Secure coding just can’t stay abreast with AI adoption, much less pull ahead, leaving a yawning risk gap that threatens software supply chains, new research shows.
Virtually every organization (95%) now use AI tools in software development but just 24% put AI-generated code through rigorous security paces, Black Duck’s Navigating Software Supply Chain Risk in a Rapid-Release World report found. This, at a time when the company says the software supply chain is “under siege,” with the last year seeing 65% of organizations victims of an attack.
Noting that by 2030, “95% of code is expected to be AI-generated” and even now is around 30% at large enterprises and “close to 90-95% at small startups,” Saumitra Das, vice president of engineering at Qualys, there “is more code being generated than humans can reasonably even review for correctness, functionality, readability and security issues.”
For the study, UserEvidence probed 540 software security leaders and practitioners, found security fell far short of where it needs to be—three quarters of those surveyed do check AI for security risks, but just a quarter actually run AI-generated code through IP, license, security, and quality evaluations.
“Organizations should assume that AI-generated code expands their software supply chain risk, not just their development speed,” says Jason Soroko, senior fellow at Sectigo, who says the gap between AI adoption and security rigor “leaves large blind spots in provenance, obligations, and exploitable flaws.”
Black Duck CEO Jason Schmitt urged organizations to “prioritize robust security frameworks,” focusing on AI-generated code and dependency management if they want to build resilient software supply chains.
“AI can amplify dependency sprawl and introduce opaque third-party components that traditional AppSec programs were not built to inventory or govern at rapid-release cadence,” says Soroko, resulting in a widening gap “where shipping gets easier while accountability and assurance get harder, and the downstream cost shows up as security exposure, compliance friction, and slower incident response when something breaks.”

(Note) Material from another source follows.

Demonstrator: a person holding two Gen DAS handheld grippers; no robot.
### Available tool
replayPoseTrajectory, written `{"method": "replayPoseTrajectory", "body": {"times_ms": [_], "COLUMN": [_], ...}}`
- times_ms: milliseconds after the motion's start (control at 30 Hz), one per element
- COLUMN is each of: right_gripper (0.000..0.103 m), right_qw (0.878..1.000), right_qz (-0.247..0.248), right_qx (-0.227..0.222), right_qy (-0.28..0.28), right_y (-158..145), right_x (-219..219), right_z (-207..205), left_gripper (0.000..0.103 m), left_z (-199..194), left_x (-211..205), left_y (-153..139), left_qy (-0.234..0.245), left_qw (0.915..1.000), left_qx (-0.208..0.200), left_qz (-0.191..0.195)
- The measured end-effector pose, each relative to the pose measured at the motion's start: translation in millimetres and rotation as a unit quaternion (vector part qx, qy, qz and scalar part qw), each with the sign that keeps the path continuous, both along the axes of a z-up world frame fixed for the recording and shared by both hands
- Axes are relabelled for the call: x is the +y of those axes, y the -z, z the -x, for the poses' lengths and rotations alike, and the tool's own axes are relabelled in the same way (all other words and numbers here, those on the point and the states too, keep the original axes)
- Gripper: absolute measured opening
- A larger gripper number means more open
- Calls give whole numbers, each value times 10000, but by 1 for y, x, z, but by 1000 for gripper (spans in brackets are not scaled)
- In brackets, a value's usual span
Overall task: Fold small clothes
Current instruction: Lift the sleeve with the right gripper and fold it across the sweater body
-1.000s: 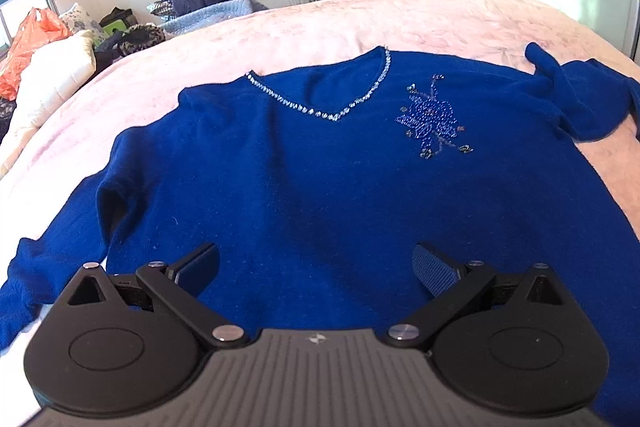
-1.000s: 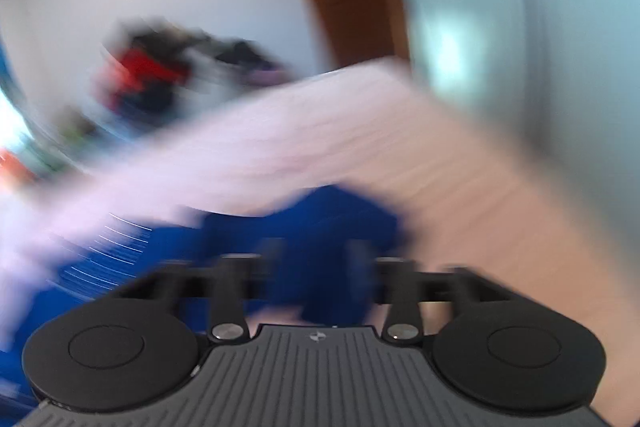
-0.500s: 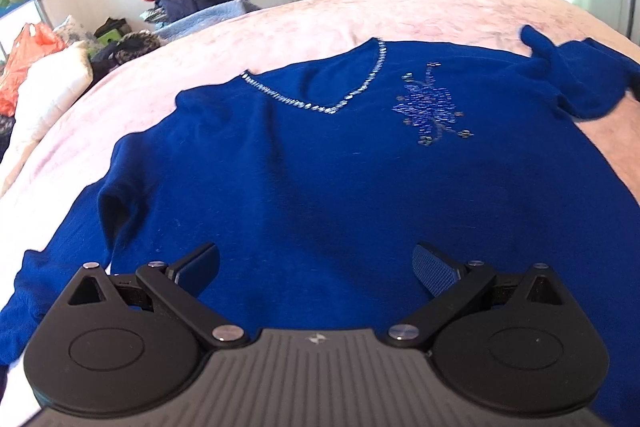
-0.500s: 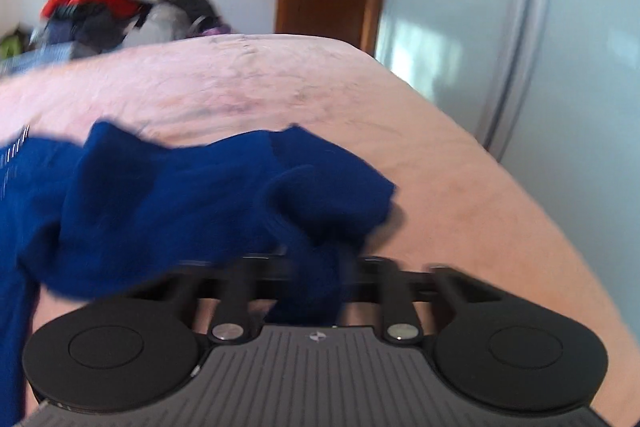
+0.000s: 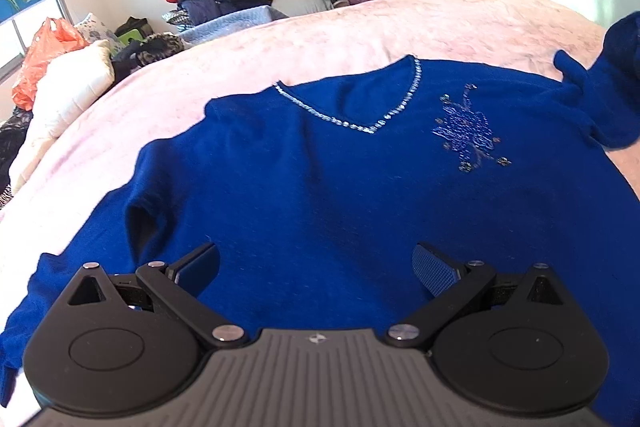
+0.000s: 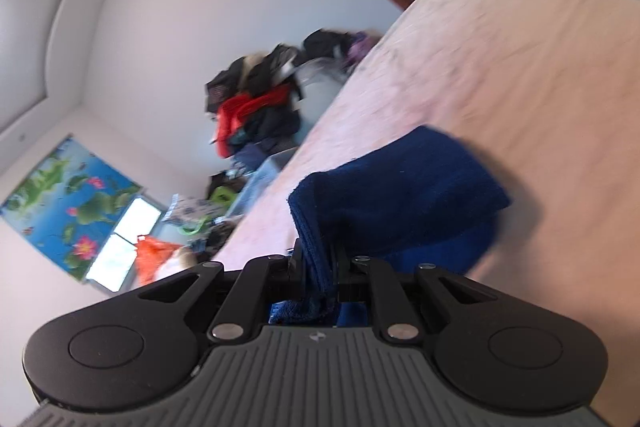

The resiliency that Schmitt eluded to is not out of reach. The study pointed to dependency management as key to being prepared. The findings showed that 85% of organizations astute at tracking and managing open source dependencies are “significantly more prepared” when it comes to security open source software than the average (57%).
Automation, too, can play a significant role by compelling faster remediation. Among those organizations that perform continuous monitoring, three in five respondents say it takes a day or less to remediate critical software vulnerabilities, far better than the overall of 45%.
The study also found that organizations that validate Software Bills of Materials (SBOMs) from external suppliers see a sharp improvement in evaluating third-party software and responding to critical vulnerabilities. Just over three in five of the respondents who focus on SBOM validation say they’re “highly prepared” to evaluate third-party software, with nearly as many (59%) claiming to respond to critical vulnerabilities within a day regularly.
While compliance is not security—and companies struggle to understand and operationalize complex regulatory requirements (35%)—it can certainly improve remediation. Black Duck’s research shows that it behooves organizations to have compliance controls in place—those that do, remediate critical software vulnerabilities more efficiently. For example, 49% of those with three compliance controls in place take only a day to remediate flaws, while even more (54%) do so when there are at least four compliance controls in place.
The sheer volume of AI-generated code has given rise to code review companies “that use AI models to review code, because humans cannot scale,” says Das, who believes “we will need new architectures for dealing with the kind of issues discussed in the report.”
Those architectures, he says, must include:
- AI models that are diverse in their training datasets to review the generated code
- Automation via, for example, MCP that can take any code being compiled and send it to vendor A for security reviews, understand the findings, and use vendor B to automate the patching of the issues found. Agentic workflows will be needed to fix issues found with large generated codebases with minimal human intervention.
- QA will need to evolve to better test various scenarios with AI-generated harnesses and test cases.
- To better understand if AI-generated code violates a license, AI model providers must provide better guarantees on what code they have used to train their data. This is similar to how image generation models must avoid generating copyrighted characters.
Soroko believes security teams can close the gap “by treating AI output like third-party software and enforcing the same controls by default inside the developer workflow.” He recommends starting with dependency management “because organizations that track and manage open source dependencies well report far higher preparedness” and then “harden the pipeline with automatic continuous monitoring to accelerate remediation, since teams with automation fix critical vulnerabilities within a day much more often, and much more quickly.”
SBOM validation should be “non-optional for suppliers,” and compliance maturity should be raised by implementing multiple controls. “Put these requirements into CI with clear pass fail gates, codified policy, and audit-ready evidence so security becomes repeatable at AI speed instead of negotiated release by release,” Soroko says.